Rolf Schroedter wrote: **How can I define N visually different screen (RGB) colors? N is defined at runtime in the range of 20..200. I guess the question is about color spaces. Which color space does best meet the human eye? How to select N equally spaced colors in that color space? How to convert to RGB?**

This is not the point of view of a graphics professional, only my limited experience. I had to display 3D structures using distinct "equally spaced" colors. My opinion is that the HSB and HLS color spaces best meet the human *mind*, and also maybe the human eye. We are used to represent colors as 3 main composants: the Hue (red, green, yellow, ie the rainbow colors), the Luminosity or Brightness (dark, light), and the Saturation (pastel, deep). Hue correspond to the color's wave length, Luminosity to the color's amplitude, Brightness to the color's *perceptual* luminosity (at equal luminosity, green looks brighter than red), and Saturation to the light's purity.

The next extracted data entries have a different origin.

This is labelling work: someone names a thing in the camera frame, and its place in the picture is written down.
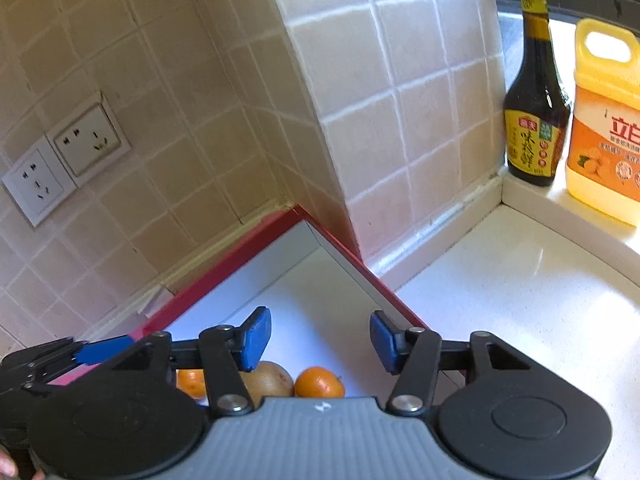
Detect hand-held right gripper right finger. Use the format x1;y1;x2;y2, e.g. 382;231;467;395
369;310;531;417

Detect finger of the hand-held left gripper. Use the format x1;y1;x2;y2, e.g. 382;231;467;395
22;336;136;388
0;337;76;378

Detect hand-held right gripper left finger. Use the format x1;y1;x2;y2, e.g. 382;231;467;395
107;306;273;416

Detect large brown kiwi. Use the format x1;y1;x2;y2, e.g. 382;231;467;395
239;361;295;408

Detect red cardboard box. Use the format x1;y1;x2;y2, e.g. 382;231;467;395
50;205;463;402

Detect orange mandarin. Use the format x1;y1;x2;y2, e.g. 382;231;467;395
294;366;346;400
177;369;207;401

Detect white paper scrap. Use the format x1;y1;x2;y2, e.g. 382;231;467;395
134;285;173;317

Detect dark soy sauce bottle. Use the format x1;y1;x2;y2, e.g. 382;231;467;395
502;0;572;188

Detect yellow detergent jug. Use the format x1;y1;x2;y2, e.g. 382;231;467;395
565;17;640;228

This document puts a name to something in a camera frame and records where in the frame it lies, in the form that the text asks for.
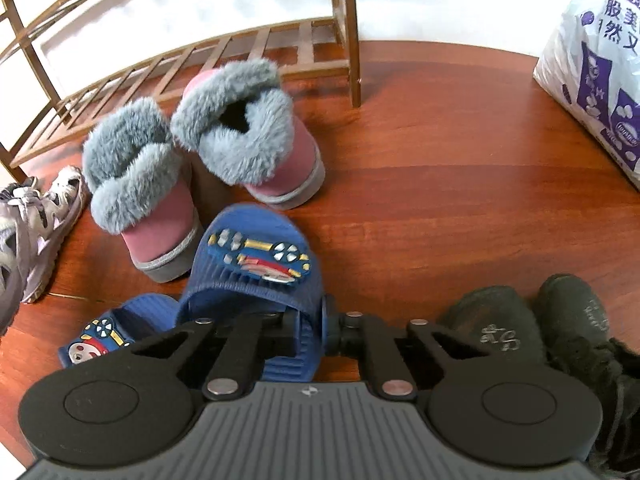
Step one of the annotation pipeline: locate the black child's sneaker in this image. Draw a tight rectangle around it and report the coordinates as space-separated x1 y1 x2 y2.
537 273 640 478
439 285 547 367

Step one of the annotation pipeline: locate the pink boot grey fur cuff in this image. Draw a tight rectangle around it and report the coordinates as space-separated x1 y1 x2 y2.
171 57 326 211
81 97 202 283

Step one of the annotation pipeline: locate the blue car-patch slipper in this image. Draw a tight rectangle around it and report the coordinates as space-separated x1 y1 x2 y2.
175 202 327 383
56 294 180 372

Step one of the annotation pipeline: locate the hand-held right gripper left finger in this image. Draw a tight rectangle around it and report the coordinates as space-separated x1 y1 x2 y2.
165 310 303 401

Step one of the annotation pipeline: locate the purple mesh sneaker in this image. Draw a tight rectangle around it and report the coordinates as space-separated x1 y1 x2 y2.
0 165 92 335

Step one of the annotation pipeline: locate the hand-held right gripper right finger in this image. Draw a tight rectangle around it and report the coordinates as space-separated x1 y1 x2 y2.
324 311 491 402

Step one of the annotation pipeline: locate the white plastic bag purple print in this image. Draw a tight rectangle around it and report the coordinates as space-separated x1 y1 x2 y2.
532 0 640 191

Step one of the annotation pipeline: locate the brown wooden shoe rack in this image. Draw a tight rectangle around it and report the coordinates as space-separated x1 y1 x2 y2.
0 0 362 183

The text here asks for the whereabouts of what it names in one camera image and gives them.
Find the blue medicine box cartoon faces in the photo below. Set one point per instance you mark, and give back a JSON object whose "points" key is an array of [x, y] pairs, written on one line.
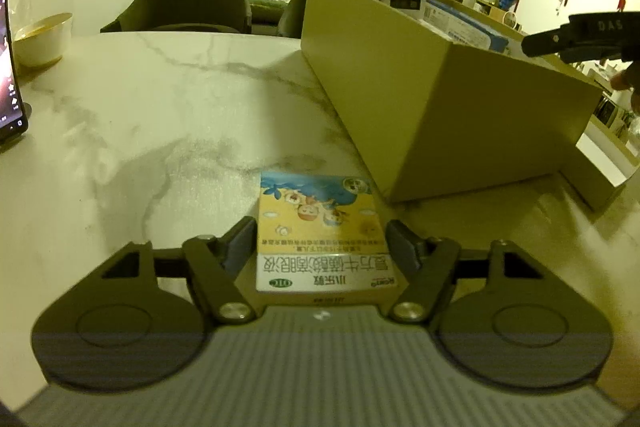
{"points": [[465, 24]]}

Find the white bowl gold rim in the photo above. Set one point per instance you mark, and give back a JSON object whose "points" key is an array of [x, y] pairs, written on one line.
{"points": [[40, 39]]}

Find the marble desktop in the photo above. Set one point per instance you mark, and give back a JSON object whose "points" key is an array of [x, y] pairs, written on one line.
{"points": [[150, 132]]}

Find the yellow blue eye drop box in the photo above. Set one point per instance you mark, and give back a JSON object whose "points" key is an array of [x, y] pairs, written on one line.
{"points": [[320, 217]]}

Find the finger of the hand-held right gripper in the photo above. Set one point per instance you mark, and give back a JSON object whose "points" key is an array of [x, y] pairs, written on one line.
{"points": [[547, 42]]}

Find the cardboard box lid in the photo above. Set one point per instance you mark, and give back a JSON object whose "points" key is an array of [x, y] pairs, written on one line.
{"points": [[600, 167]]}

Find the cardboard box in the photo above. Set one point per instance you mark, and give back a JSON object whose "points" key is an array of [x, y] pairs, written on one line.
{"points": [[450, 117]]}

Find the wooden shelf cabinet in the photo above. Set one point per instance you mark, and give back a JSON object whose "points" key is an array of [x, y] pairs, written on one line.
{"points": [[497, 13]]}

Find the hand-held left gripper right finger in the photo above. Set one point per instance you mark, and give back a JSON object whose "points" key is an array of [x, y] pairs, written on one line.
{"points": [[400, 247]]}

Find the framed photo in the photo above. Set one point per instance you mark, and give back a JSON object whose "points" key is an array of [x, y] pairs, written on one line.
{"points": [[607, 112]]}

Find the small round fan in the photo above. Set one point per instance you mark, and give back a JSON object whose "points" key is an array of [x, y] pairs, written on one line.
{"points": [[510, 18]]}

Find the person's right hand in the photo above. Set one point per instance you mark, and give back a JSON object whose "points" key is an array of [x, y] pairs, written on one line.
{"points": [[622, 82]]}

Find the white box dark label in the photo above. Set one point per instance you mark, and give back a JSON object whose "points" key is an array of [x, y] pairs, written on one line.
{"points": [[402, 3]]}

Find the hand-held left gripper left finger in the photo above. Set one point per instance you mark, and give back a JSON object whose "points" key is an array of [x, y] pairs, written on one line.
{"points": [[242, 247]]}

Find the smartphone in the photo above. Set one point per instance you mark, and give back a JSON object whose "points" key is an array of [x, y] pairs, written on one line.
{"points": [[10, 72]]}

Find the dining chair with black coat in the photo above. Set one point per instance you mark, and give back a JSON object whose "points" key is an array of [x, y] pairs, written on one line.
{"points": [[295, 12]]}

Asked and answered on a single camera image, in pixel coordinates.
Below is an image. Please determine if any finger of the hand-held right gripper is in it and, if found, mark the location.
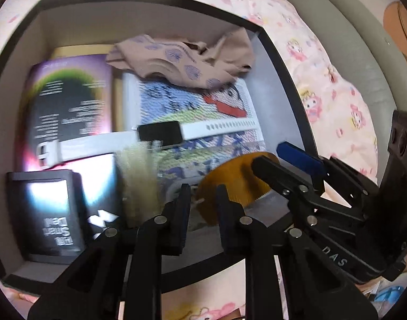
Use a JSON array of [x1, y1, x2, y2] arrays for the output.
[[251, 155, 365, 228], [276, 141, 380, 205]]

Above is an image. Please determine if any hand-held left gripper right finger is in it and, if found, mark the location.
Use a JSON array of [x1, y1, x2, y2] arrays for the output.
[[215, 184, 379, 320]]

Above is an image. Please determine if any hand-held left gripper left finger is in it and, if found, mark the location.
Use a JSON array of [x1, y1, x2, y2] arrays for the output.
[[27, 183, 192, 320]]

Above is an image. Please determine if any wooden comb with white cord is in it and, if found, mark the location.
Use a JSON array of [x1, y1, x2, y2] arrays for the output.
[[197, 151, 281, 227]]

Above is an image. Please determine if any beige bristle brush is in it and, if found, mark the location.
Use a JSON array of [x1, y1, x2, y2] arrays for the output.
[[116, 142, 161, 229]]

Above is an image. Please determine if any small black box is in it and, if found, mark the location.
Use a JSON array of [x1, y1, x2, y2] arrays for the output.
[[6, 169, 86, 265]]

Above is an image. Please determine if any beige patterned cloth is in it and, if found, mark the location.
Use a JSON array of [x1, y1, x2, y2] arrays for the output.
[[105, 27, 256, 90]]

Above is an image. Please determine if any black container box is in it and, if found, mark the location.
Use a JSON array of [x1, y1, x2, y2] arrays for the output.
[[0, 0, 319, 294]]

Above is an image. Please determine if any blue plastic packet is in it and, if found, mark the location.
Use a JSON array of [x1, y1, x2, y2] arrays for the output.
[[364, 285, 406, 312]]

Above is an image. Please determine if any pink cartoon printed blanket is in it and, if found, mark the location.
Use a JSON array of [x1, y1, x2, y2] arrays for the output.
[[0, 0, 379, 320]]

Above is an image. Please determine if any cartoon patterned packet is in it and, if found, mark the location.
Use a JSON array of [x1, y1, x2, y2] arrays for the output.
[[122, 73, 267, 187]]

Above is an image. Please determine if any grey upholstered headboard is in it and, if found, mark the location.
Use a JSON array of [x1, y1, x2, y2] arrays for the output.
[[272, 0, 407, 121]]

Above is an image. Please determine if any purple and black box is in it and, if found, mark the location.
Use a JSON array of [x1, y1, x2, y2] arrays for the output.
[[23, 57, 122, 241]]

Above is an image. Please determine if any orange round object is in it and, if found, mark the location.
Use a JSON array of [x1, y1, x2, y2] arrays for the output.
[[383, 0, 407, 65]]

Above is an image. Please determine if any white strap smartwatch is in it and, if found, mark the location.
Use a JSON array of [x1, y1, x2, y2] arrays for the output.
[[37, 120, 257, 169]]

The two most important composants being the Hue and Brightness due to the structure of the human retina, my guess is that you can create contrasted colors by interpolating H and B, leaving S to its maximum (every color tends to white when it is desaturated, so the contrast tends to decrease). Also, the perceptual contrast decreases with the brighness (darker colors look closer than brighter).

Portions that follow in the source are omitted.